On March 7, the Food and Drug Administration announced the first approved at-home breast cancer test. The test checks for specific genes by analyzing your saliva.

Many people on social media are calling it reckless because women might stop seeing their doctors.

As our Verify team learned, this test has its limits. The company 23andme, known for digging into your ancestry, is selling the test for $199.

You spit into a tube and send the container in. A lab tests it. No doctor or prescription is needed.

The test looks for three specific BRCA gene mutations linked to a higher risk of breast cancer, but beware, doctors say. Those three mutations are only seen in a small percentage of the population.

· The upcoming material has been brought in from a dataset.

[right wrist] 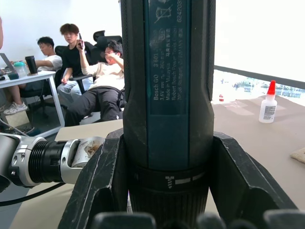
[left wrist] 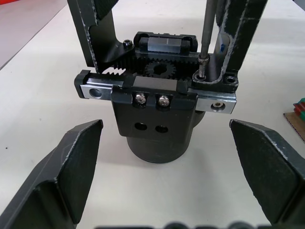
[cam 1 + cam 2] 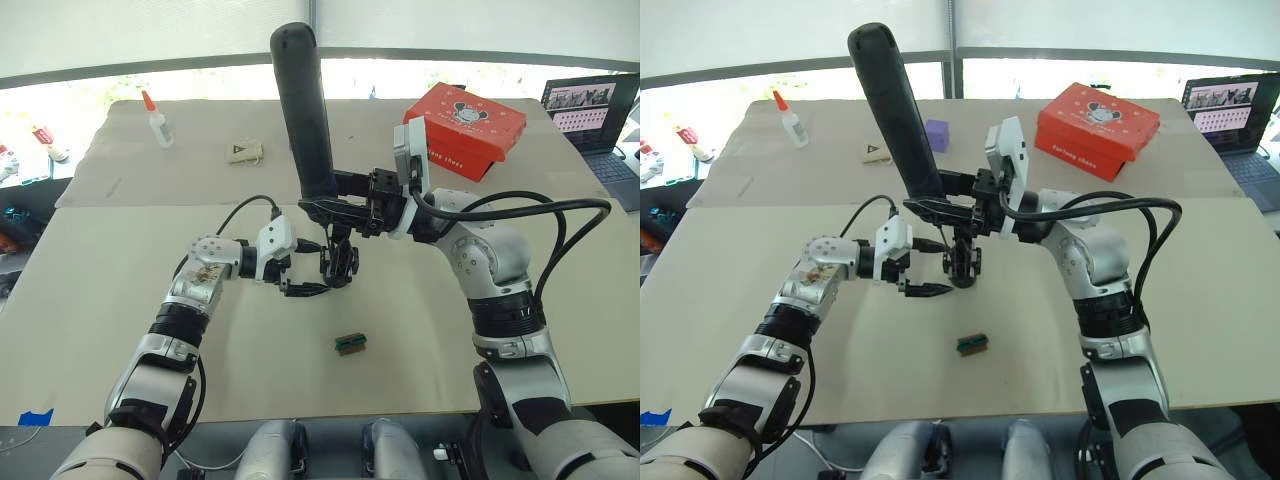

"They are applicable primarily to people of Ashkenazi Jewish ancestry, so that's an important limitation of the test," 23andme Vice President Dr. Emily Drabant Conley said.

There are more than 1,000 other BRCA mutations the test does not look for. Critics worry that will confuse some users.

"People will misunderstand and believe that because they test negatively, that is, they do not test positive for any of the three BRCA genes that are being tested by the company, that that means they've got a clean bill of health," Professor David Magnus of Stanford University said.

"The test should not be used as a substitute for seeing your doctor for cancer screenings or counseling on genetic and lifestyle factors that can increase or decrease cancer risk," FDA's Donald Pierre said.